* _EXERCISE_:
Look through the material that follows and show every line with the string "kindly".
--- START ---
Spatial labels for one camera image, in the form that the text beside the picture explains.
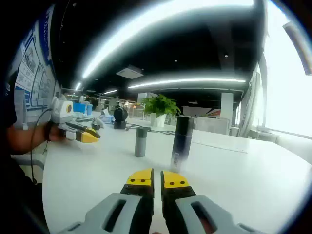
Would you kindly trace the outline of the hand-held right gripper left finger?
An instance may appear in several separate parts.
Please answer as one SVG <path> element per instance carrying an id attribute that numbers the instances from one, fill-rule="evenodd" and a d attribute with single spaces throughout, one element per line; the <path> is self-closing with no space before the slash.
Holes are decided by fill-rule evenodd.
<path id="1" fill-rule="evenodd" d="M 112 193 L 61 234 L 147 234 L 154 214 L 154 169 L 131 174 L 120 193 Z"/>

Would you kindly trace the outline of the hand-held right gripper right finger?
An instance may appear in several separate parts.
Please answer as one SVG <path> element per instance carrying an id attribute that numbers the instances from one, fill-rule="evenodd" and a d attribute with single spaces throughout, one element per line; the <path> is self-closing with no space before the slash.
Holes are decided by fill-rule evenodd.
<path id="1" fill-rule="evenodd" d="M 161 171 L 163 217 L 171 234 L 260 234 L 259 230 L 234 223 L 230 212 L 204 195 L 197 195 L 187 179 Z"/>

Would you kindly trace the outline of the person's left hand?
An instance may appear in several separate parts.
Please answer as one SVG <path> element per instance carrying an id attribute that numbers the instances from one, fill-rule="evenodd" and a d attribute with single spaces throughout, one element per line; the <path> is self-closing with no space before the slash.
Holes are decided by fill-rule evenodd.
<path id="1" fill-rule="evenodd" d="M 59 125 L 53 122 L 48 122 L 45 127 L 45 138 L 47 141 L 60 142 L 65 140 L 65 133 Z"/>

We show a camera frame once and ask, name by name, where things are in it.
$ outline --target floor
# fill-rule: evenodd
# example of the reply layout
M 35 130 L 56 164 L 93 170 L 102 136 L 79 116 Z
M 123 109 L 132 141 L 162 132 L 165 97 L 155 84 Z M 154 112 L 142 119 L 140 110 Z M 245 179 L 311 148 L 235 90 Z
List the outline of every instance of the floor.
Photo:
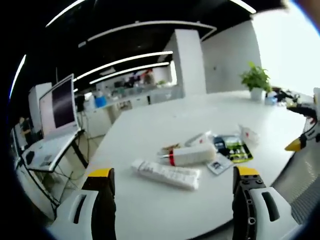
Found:
M 77 144 L 79 146 L 79 150 L 82 152 L 85 159 L 89 157 L 89 161 L 90 161 L 90 158 L 95 154 L 103 138 L 104 138 L 104 135 L 96 138 L 91 138 L 89 140 L 87 140 L 86 135 L 82 135 L 80 137 L 79 143 L 77 142 Z M 69 182 L 67 183 L 63 191 L 61 202 L 67 199 L 67 197 L 74 190 L 81 188 L 80 183 L 82 182 L 82 176 L 85 173 L 85 168 L 79 162 L 79 159 L 77 155 L 74 153 L 74 151 L 72 150 L 72 148 L 70 148 L 66 152 L 65 156 L 74 167 L 74 170 L 70 177 L 72 180 L 69 180 Z M 222 227 L 218 231 L 214 231 L 204 236 L 194 238 L 194 240 L 232 240 L 232 236 L 233 236 L 233 225 L 230 223 L 230 224 L 226 224 L 226 226 Z

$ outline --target white pot
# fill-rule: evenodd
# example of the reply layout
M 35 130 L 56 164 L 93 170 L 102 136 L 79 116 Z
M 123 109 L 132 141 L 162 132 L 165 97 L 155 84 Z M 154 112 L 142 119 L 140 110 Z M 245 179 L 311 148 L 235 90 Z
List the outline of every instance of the white pot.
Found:
M 251 99 L 253 101 L 262 101 L 263 100 L 263 92 L 264 90 L 259 87 L 254 87 L 250 94 L 251 94 Z

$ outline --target potted plant
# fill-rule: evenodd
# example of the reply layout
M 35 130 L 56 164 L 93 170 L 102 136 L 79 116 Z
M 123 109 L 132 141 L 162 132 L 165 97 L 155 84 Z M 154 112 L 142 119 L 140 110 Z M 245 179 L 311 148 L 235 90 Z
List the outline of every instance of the potted plant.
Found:
M 269 76 L 266 74 L 266 69 L 256 66 L 253 62 L 249 62 L 250 70 L 245 71 L 240 75 L 242 84 L 249 88 L 251 99 L 261 101 L 263 91 L 267 93 L 272 91 L 269 84 Z

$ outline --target black ceiling
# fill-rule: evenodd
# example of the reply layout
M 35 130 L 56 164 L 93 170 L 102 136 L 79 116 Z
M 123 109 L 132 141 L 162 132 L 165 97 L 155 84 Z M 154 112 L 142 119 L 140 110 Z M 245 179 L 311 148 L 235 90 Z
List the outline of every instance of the black ceiling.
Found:
M 12 82 L 16 69 L 26 54 L 25 64 L 16 81 L 11 105 L 17 99 L 27 98 L 29 89 L 46 82 L 56 82 L 56 70 L 61 80 L 70 73 L 77 77 L 89 70 L 123 58 L 161 52 L 170 39 L 176 25 L 149 25 L 117 31 L 87 41 L 101 32 L 136 21 L 176 20 L 200 22 L 217 27 L 221 32 L 250 19 L 249 13 L 229 0 L 85 0 L 72 8 L 51 25 L 46 24 L 75 0 L 49 0 L 43 3 L 21 1 L 8 8 L 11 34 L 6 35 L 12 46 L 10 76 Z M 243 0 L 257 12 L 280 7 L 280 0 Z M 203 37 L 210 29 L 196 29 Z M 116 71 L 157 62 L 158 57 L 141 58 L 116 65 Z M 99 73 L 88 75 L 75 84 L 83 89 Z M 28 105 L 20 107 L 28 114 Z

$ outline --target monitor
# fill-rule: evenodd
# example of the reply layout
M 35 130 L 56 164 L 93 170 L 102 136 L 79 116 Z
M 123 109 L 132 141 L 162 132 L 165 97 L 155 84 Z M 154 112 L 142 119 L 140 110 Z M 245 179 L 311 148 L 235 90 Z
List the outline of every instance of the monitor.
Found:
M 74 75 L 53 86 L 39 99 L 43 137 L 77 126 L 75 111 Z

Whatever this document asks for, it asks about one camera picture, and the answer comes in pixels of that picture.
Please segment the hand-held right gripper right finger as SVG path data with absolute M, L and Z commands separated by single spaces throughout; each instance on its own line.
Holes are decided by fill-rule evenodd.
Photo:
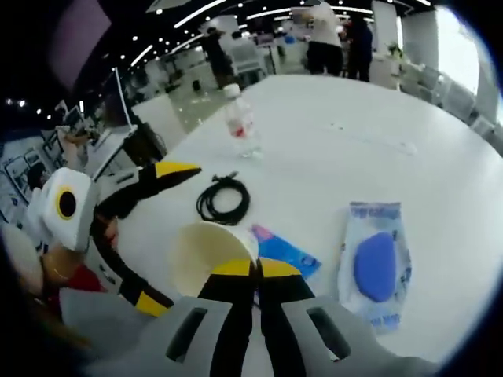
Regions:
M 276 376 L 387 376 L 397 357 L 369 324 L 313 294 L 299 270 L 260 258 L 261 330 Z

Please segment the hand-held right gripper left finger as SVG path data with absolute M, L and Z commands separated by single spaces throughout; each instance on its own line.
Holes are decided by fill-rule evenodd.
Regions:
M 198 297 L 181 298 L 141 334 L 136 376 L 239 376 L 252 330 L 255 264 L 211 271 Z

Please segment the person's left hand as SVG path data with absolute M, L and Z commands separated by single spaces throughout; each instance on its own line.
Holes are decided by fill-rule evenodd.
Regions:
M 85 254 L 54 244 L 42 257 L 44 278 L 50 287 L 63 287 L 82 265 Z

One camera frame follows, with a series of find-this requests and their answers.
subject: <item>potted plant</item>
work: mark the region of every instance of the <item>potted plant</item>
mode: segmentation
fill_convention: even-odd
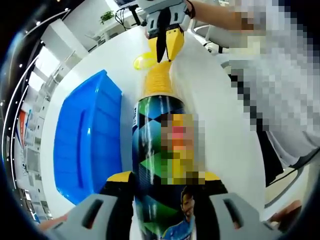
[[[106,21],[114,17],[114,11],[107,11],[100,17],[100,23],[105,24]]]

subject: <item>green triangle pattern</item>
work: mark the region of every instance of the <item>green triangle pattern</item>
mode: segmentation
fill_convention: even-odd
[[[152,168],[152,172],[154,172],[155,175],[161,178],[161,169],[162,167],[165,167],[162,166],[161,152],[152,155],[151,157],[147,158],[146,160],[140,163],[149,171]]]
[[[162,234],[167,230],[167,226],[161,225],[159,223],[155,222],[144,222],[143,226],[148,229],[150,232],[152,232],[155,235],[159,235],[162,237]]]
[[[146,101],[146,99],[142,99],[139,103],[138,103],[138,113],[139,114],[143,114],[146,116],[146,104],[148,102]]]
[[[144,233],[144,235],[147,235],[147,230],[146,230],[146,224],[145,223],[142,223],[140,220],[138,220],[139,222],[139,228],[140,230]]]
[[[168,207],[158,201],[156,201],[156,211],[158,214],[155,221],[160,221],[160,222],[163,222],[166,218],[169,218],[178,212],[174,208]]]

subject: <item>printed photo of man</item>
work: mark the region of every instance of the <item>printed photo of man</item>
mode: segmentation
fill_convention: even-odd
[[[189,240],[195,226],[194,216],[195,200],[192,189],[186,186],[181,192],[181,210],[183,220],[173,226],[170,226],[163,234],[163,240]]]

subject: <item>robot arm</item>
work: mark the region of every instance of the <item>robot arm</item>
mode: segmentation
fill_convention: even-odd
[[[130,171],[109,177],[100,194],[88,196],[70,211],[66,221],[57,222],[45,234],[52,240],[129,240],[134,181]],[[205,174],[205,188],[199,188],[195,198],[198,240],[279,238],[280,231],[260,222],[255,208],[235,193],[226,192],[215,174]],[[233,217],[241,229],[235,229]]]
[[[146,13],[146,31],[151,52],[160,63],[167,53],[173,61],[184,45],[184,31],[188,29],[190,15],[184,0],[137,0]]]

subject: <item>person's arm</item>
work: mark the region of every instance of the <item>person's arm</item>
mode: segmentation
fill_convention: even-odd
[[[68,216],[68,213],[61,217],[42,222],[38,225],[38,227],[41,231],[45,232],[46,230],[51,228],[53,225],[58,224],[60,222],[65,222],[67,220],[67,216]]]
[[[214,25],[226,30],[253,30],[253,24],[248,23],[240,12],[234,12],[226,6],[216,6],[198,1],[191,1],[195,10],[195,19],[206,24]],[[191,4],[186,1],[189,10]]]

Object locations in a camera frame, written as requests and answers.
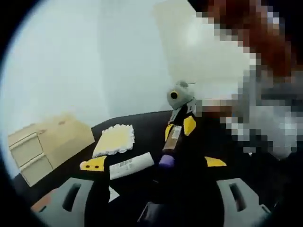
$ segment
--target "white paper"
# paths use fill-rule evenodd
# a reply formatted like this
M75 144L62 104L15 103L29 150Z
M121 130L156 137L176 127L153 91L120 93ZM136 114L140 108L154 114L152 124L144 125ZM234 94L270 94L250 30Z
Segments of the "white paper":
M109 187L109 193L110 193L110 197L109 197L109 201L108 202L111 202L115 198L119 197L119 194L114 189L112 189L111 187Z
M127 176L129 174L139 172L152 165L154 165L154 162L149 152L137 157L133 157L124 162L120 162L118 164L110 166L110 180L114 180L122 176Z

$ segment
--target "barcode label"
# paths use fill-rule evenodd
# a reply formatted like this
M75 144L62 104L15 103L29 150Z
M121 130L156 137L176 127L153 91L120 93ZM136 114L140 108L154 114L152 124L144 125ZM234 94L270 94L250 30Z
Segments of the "barcode label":
M181 129L182 129L181 126L176 126L176 127L174 128L174 132L173 132L171 138L172 138L172 139L178 139L178 138L179 138L179 135L180 135L180 133L181 133Z
M126 161L124 161L124 162L120 162L119 167L125 166L125 165L127 165L128 163L131 163L132 161L133 161L133 159L131 158L131 159L126 160Z

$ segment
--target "black table surface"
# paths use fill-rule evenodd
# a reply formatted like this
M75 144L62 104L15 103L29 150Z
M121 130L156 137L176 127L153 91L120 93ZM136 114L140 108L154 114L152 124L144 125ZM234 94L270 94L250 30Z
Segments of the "black table surface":
M144 113L113 118L92 128L95 142L53 170L41 181L29 187L19 174L13 180L16 191L23 195L29 206L45 194L61 186L70 177L83 178L79 165L91 159L93 150L101 137L102 130L116 124L131 124L134 128L135 143L132 150L123 154L107 157L109 165L125 161L132 157L150 152L154 160L159 160L164 146L164 132L171 111ZM277 166L276 160L268 153L256 153L250 157L243 152L235 138L220 124L218 119L199 118L197 132L191 137L190 148L200 150L205 156L223 160L228 168L214 171L217 179L240 177L258 195L260 204L272 208L282 192L287 177ZM134 222L146 205L148 193L153 188L155 167L149 167L138 173L110 181L110 186L120 196L110 202L112 215L117 223Z

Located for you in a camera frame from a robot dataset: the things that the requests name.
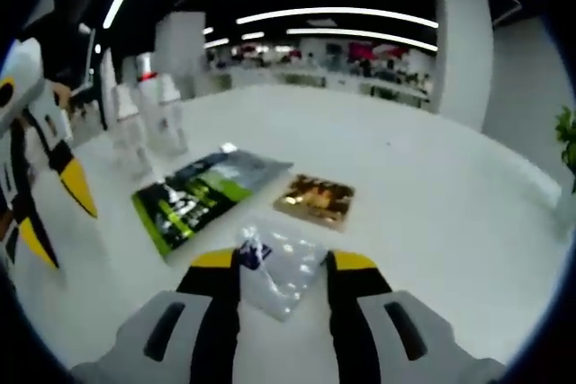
--- END ---
* _REPLY_:
Would you kindly trace the outline of the hand-held right gripper left finger?
Would you kindly trace the outline of the hand-held right gripper right finger?
Would you kindly trace the outline of the person's left hand?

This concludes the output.